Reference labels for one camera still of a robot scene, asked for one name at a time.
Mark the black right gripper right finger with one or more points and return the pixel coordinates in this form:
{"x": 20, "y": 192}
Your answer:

...

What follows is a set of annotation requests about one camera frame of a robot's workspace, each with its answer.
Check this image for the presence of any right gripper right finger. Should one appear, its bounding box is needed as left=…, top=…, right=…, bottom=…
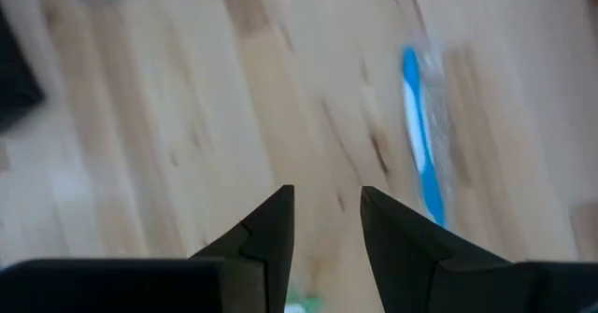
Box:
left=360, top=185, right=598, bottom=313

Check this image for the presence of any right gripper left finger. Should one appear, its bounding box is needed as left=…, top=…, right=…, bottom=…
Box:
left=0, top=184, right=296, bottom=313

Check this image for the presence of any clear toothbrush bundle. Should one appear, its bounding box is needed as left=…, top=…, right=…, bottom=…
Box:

* **WHAT YOU WILL DO**
Copy all lines in the listing above where the string "Check" appears.

* **PROBLEM SOLUTION**
Check this image for the presence of any right gripper right finger. Should one appear, its bounding box is needed as left=…, top=…, right=…, bottom=…
Check this image for the presence of any right gripper left finger. Should one appear, its bounding box is needed as left=…, top=…, right=…, bottom=…
Check this image for the presence of any clear toothbrush bundle. Should one appear, its bounding box is needed as left=…, top=…, right=…, bottom=…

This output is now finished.